(Dataset entries)
____
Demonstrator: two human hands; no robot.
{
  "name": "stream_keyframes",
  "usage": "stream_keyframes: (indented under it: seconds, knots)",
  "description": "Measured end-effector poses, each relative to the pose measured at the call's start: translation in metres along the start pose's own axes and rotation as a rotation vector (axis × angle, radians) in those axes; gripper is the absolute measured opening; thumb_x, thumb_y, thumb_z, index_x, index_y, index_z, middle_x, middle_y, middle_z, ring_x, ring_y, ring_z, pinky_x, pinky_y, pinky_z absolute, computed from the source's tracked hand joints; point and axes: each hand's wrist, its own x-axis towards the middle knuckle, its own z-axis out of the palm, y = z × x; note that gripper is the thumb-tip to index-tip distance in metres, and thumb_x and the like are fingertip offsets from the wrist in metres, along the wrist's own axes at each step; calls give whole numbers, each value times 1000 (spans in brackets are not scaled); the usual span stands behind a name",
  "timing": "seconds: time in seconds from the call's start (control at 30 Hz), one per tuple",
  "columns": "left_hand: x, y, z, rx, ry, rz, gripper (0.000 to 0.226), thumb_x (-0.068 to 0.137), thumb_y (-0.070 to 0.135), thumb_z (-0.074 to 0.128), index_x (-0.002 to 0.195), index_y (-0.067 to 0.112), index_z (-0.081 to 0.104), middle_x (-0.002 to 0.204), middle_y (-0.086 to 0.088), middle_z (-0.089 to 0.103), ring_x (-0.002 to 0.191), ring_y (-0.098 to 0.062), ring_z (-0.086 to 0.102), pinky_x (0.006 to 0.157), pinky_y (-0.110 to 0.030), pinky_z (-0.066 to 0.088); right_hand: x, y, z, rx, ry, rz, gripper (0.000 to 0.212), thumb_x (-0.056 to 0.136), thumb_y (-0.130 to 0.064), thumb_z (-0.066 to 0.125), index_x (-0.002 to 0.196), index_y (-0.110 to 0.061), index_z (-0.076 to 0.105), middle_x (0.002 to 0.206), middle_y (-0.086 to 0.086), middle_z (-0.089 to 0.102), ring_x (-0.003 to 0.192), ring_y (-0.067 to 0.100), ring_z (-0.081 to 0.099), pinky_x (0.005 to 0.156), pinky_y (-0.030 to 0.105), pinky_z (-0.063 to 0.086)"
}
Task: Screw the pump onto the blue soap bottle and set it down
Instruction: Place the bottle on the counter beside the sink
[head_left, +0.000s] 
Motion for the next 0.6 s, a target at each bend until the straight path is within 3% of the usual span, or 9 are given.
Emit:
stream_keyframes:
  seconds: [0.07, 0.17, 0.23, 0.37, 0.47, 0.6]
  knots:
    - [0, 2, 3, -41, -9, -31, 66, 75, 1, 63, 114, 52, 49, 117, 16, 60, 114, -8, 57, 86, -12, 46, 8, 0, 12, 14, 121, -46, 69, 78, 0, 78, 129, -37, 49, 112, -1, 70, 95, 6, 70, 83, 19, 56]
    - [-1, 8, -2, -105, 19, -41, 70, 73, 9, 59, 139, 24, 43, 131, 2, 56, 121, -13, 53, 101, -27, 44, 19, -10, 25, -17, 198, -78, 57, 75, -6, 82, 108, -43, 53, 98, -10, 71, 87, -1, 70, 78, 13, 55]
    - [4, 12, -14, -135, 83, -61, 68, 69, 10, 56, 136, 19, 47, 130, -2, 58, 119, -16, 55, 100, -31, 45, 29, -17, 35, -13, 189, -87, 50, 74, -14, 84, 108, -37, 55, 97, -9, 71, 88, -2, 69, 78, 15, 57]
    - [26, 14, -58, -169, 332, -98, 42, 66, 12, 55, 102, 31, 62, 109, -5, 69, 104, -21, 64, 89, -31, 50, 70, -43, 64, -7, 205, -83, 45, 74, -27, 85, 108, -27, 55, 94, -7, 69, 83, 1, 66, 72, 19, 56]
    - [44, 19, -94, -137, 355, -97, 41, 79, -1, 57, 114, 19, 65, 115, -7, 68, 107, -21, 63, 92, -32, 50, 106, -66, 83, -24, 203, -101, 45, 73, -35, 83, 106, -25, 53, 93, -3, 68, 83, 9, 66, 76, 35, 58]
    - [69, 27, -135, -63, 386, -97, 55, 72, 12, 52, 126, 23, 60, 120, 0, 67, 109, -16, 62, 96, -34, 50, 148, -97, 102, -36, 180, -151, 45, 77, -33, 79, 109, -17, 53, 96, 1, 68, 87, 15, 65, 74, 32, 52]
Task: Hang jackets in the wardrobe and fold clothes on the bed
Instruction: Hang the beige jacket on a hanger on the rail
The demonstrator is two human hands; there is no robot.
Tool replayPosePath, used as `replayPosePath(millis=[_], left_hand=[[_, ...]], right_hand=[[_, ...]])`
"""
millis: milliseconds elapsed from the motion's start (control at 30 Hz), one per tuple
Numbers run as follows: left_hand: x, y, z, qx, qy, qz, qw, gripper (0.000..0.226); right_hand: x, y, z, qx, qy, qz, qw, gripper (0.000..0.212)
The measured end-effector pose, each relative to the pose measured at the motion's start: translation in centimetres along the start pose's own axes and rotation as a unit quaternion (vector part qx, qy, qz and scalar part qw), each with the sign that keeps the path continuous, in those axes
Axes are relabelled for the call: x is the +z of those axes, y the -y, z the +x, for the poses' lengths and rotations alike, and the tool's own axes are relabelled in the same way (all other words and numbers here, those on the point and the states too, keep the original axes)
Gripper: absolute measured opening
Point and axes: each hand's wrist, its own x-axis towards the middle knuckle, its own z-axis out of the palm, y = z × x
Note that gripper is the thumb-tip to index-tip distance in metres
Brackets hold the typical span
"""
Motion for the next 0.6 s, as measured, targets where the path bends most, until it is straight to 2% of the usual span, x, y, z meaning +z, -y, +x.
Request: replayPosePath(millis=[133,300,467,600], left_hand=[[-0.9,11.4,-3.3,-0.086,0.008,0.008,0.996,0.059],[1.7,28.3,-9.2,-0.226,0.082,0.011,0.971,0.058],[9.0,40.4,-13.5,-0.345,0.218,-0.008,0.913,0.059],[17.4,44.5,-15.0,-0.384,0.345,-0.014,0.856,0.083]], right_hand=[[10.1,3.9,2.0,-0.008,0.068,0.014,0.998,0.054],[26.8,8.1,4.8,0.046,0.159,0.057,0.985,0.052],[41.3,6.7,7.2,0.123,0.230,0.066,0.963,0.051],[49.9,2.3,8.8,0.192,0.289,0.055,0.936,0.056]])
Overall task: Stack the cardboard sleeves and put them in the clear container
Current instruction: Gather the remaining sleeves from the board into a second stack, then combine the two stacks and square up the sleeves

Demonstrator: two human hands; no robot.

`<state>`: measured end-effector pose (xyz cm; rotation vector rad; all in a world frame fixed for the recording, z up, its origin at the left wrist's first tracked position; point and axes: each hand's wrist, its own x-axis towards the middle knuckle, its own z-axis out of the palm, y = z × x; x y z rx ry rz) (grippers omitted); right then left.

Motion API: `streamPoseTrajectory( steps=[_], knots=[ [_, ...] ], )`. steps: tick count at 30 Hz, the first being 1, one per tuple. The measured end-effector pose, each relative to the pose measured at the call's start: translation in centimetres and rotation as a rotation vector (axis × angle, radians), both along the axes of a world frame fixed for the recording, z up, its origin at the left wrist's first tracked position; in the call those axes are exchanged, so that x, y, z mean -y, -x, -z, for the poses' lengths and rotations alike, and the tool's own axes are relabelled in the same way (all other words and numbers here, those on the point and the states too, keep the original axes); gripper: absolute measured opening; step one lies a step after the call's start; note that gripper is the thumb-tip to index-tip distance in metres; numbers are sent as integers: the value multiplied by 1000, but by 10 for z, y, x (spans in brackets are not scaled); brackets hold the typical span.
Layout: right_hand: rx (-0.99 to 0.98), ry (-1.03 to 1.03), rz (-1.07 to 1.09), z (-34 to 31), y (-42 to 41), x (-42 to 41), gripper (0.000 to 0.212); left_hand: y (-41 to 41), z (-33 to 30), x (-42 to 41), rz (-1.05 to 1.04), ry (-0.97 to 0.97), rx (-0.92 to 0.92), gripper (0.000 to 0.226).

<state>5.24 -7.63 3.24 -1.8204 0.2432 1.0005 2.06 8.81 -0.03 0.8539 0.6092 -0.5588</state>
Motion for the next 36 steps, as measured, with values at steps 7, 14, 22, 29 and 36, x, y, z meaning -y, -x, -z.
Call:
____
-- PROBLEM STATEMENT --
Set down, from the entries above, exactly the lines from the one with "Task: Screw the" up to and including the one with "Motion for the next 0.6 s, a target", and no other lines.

-- YOUR SOLUTION --
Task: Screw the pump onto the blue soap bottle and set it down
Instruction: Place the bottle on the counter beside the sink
[head_left, +0.000s] 
Motion for the next 0.6 s, a target at each bend until the straight path is within 3% of the usual span, or 9 are given.

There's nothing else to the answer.